07.03.2019

Official Doublespeak when it Comes to Supporting Mothers Interview with Aina Shormanbayeva, president of the International Legal Initiative Foundation (Kazakhstan)

-Six months ago, Kazakhstan shortened the list of professions banned for women and removed 68 jobs from it, but another 219 specializations remain banned. Curiously, these jobs do not match bans proposed for introduction in Russia. How do employment bans impact the situation of women in Kazakhstan?

– Of course, it’s very strange that different countries somehow have different understandings of which jobs women can and cannot hold, but it’s bad that these bans exist at all. For some reason, they’re forgetting that during the most difficult times for our countries, women were involved in everything, even the most difficult jobs. Somehow, women carry all these burdens on their shoulders in the most critical moments. I believe having these lists is an unjust anachronism. If a woman wants, she can do anything, so there’s no need to stand in her path. I believe that work restrictions for women must be cancelled.

– To what extent are the lists of banned professions based on stereotypes and traditions?

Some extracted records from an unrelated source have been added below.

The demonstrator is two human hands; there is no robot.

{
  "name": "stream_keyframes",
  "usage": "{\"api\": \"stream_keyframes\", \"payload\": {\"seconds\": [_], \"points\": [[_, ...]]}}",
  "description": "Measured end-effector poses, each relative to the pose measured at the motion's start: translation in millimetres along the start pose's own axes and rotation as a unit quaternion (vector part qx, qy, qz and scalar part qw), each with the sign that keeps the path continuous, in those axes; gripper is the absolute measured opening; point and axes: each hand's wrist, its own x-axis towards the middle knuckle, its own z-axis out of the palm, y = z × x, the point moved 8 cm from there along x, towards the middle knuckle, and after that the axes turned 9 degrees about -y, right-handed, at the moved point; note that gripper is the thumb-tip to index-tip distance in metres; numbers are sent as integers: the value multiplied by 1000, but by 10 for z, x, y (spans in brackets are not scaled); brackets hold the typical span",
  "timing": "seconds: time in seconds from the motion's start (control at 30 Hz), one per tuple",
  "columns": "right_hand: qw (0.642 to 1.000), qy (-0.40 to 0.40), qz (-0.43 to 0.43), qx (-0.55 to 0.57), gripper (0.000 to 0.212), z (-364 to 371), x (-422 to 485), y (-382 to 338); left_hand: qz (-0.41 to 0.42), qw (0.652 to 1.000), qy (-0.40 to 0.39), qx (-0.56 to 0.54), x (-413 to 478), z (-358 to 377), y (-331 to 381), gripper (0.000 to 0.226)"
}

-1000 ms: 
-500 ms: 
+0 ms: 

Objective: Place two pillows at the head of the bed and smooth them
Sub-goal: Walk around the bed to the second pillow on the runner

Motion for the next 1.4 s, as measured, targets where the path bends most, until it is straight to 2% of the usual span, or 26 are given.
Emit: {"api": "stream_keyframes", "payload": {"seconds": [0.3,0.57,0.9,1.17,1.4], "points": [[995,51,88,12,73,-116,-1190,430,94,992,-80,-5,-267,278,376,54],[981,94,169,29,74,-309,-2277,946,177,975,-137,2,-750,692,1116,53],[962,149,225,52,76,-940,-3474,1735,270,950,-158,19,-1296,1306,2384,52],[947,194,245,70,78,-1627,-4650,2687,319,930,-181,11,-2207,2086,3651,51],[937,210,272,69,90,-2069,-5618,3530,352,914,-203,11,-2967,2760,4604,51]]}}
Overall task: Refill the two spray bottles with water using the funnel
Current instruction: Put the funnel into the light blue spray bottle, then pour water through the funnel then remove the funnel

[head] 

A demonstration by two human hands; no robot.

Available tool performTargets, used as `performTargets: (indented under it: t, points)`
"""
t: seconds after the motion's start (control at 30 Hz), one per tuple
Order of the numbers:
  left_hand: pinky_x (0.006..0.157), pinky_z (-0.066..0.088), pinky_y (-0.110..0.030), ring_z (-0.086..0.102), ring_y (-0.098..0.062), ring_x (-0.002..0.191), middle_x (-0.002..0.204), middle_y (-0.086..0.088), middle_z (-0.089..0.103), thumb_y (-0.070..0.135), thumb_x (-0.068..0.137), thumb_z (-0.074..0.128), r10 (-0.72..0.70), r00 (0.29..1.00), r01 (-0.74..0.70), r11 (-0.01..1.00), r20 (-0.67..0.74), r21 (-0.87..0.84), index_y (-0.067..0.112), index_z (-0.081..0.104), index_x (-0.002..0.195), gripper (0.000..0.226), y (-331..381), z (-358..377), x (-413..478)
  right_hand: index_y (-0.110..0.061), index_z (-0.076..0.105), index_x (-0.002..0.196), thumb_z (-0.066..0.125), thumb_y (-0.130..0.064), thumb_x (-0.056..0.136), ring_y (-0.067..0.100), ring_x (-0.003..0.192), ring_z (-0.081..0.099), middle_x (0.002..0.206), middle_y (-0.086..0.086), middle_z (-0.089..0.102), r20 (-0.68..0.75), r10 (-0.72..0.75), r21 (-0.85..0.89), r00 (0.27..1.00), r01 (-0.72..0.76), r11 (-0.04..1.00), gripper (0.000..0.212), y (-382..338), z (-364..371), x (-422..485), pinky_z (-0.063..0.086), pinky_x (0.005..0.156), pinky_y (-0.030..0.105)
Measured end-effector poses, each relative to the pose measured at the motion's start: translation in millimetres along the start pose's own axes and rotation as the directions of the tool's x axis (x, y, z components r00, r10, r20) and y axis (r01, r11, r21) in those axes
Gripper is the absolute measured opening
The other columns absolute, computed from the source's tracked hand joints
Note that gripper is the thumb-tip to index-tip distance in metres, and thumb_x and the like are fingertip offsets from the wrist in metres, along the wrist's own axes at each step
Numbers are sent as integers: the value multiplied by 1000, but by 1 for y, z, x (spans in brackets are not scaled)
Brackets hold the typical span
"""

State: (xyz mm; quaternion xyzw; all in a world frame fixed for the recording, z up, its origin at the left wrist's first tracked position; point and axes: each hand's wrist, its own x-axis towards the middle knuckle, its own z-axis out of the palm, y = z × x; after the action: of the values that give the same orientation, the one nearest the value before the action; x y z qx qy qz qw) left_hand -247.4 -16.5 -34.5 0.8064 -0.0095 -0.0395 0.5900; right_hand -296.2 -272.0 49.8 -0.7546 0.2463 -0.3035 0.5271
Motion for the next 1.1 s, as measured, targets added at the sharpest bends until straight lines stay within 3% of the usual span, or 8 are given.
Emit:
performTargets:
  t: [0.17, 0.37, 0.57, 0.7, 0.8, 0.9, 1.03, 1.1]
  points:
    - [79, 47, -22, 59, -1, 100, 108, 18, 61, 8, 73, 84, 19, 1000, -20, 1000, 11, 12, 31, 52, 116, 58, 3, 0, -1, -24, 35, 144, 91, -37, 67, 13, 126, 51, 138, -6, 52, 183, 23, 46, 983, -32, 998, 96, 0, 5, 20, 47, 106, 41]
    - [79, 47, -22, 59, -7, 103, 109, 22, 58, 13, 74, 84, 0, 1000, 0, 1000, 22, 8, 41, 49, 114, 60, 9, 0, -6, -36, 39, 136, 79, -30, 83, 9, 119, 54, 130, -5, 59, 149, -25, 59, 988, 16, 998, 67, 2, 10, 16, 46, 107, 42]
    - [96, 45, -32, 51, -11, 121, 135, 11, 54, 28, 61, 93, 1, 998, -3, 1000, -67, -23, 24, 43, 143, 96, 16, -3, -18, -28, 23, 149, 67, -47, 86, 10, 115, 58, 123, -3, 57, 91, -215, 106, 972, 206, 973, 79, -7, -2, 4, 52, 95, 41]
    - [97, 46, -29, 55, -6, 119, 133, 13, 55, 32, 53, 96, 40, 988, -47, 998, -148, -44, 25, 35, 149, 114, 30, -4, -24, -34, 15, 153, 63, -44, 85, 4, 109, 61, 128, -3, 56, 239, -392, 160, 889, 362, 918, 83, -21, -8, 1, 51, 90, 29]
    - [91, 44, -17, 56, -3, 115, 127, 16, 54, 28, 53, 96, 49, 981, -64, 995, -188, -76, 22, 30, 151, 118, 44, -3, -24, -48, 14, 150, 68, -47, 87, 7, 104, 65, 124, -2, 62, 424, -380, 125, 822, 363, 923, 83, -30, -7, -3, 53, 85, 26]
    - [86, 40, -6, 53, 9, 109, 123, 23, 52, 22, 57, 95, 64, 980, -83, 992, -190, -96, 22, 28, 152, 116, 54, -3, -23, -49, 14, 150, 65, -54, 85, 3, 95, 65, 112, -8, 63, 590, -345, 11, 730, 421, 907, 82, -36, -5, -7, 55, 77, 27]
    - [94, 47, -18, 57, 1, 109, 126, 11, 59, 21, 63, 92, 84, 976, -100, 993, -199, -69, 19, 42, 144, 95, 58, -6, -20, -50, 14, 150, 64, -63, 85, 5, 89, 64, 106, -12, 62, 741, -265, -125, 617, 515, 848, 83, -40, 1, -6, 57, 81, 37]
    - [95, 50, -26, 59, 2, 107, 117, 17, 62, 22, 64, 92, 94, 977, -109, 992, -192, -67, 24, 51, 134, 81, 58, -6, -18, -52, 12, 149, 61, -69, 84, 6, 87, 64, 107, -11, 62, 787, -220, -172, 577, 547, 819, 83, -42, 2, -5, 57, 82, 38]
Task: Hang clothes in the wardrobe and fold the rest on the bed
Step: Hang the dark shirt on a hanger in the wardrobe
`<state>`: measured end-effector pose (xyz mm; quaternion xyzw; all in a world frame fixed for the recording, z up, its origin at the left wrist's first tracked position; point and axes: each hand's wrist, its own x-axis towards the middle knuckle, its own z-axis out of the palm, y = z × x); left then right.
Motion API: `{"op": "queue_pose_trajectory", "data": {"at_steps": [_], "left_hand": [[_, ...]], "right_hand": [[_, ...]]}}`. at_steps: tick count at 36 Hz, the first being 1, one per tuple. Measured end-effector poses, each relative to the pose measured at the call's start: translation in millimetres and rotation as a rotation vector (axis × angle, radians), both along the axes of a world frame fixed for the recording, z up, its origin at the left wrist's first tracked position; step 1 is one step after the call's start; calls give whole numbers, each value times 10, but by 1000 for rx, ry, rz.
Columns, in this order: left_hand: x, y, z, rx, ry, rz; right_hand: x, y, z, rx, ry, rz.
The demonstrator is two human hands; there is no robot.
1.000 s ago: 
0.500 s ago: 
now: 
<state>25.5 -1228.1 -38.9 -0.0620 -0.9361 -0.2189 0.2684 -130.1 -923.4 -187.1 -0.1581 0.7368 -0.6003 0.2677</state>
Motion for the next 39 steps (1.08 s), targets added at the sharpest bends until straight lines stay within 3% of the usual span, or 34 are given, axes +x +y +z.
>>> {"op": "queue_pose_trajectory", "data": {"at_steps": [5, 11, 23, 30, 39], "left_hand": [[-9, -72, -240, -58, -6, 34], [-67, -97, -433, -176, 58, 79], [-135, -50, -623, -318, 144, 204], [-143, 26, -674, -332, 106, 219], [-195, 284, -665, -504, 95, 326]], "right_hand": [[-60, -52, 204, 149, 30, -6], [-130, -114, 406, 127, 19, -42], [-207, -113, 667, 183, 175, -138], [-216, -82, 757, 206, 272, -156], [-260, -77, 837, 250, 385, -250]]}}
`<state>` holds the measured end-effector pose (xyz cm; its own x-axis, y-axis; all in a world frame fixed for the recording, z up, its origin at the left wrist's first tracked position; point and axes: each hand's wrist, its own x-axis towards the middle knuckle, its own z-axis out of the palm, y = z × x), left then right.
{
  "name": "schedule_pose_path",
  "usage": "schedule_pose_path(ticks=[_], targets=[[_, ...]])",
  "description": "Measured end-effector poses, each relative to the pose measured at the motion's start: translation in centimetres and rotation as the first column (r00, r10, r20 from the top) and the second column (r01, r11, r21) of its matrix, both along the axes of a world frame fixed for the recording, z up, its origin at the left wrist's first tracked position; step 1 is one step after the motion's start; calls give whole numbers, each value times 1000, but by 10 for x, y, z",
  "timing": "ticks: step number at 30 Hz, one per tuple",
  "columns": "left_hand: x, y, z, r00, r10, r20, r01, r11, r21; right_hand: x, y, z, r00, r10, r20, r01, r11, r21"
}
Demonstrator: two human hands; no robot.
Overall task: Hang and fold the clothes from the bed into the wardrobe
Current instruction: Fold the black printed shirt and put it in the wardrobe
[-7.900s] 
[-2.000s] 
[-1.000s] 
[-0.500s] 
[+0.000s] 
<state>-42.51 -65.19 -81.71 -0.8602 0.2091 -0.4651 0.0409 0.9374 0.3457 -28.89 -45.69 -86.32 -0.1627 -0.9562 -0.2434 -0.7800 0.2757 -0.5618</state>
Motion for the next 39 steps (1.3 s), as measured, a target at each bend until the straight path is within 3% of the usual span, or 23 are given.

– Five hundred years ago, our women were real Amazons. They were always ready for battle, but this didn’t stop them from doing household chores and bearing children, from being a woman and a protector at the same time. Now people in Kazakhstan have the idea that women need a patron, that they’re weak and can’t handle anything on their own, so someone—including the state—must determine what women can be engaged in. But times changed long ago, and many, many types of work have become easier because of machines and robots.

– The state justifies the bans as necessary to protect women’s reproductive function. What does the state do to support women, families with lots of children, and single mothers?

– It’s a paradox, really. By banning some kinds of “arduous” professions that could prevent women from bearing children, the state appears to be stimulating the birth rate. But, on the other hand, we see how mothers with many children are actually treated: they do not get the support they need, and, oddly enough, the labor of a mother with many children is the most arduous both morally and physically. So, this is where I see the doublespeak. It the government wants women to realize themselves as mothers, then conditions are needed for this. If these conditions are absent, there can’t be any restrictions on a woman working in a job that she likes.

– What was the agenda of the recent protests by mothers with many children?

– In February 2019, five children perished in a fire while their parents were at work at night. And mothers all over Kazakhstan rose up: there’s no support from the state, parents have to leave their children alone at night and work around the clock. Many families have several loans to cover their basic needs, they end up in indentured servitude and see no other way out than to work, work, work… And children are left alone during this time and grow up on their own, take care of one another. These kinds of families live in terrible conditions: in unsuitable huts, containers, without registration. They heat their stoves with toxic coal and hook up their electricity themselves—this is how fires start. So, it cannot be said that the state is promoting having many children. The state does not guarantee the right to life for these children by refusing them social support.

– Is there any hope that the situation will change?

– Of course, the authorities know about these terrible living conditions and the difficulties large families face. Our government recently resigned because of the public protests by these mothers, among other things. But there have been times when these kinds of protests were suppressed. The state must stop tying social payments to registration. These payments must be made to people regardless of whether or not they have a registration or a taxpayer ID number; the government’s goal should be to provide housing for these families.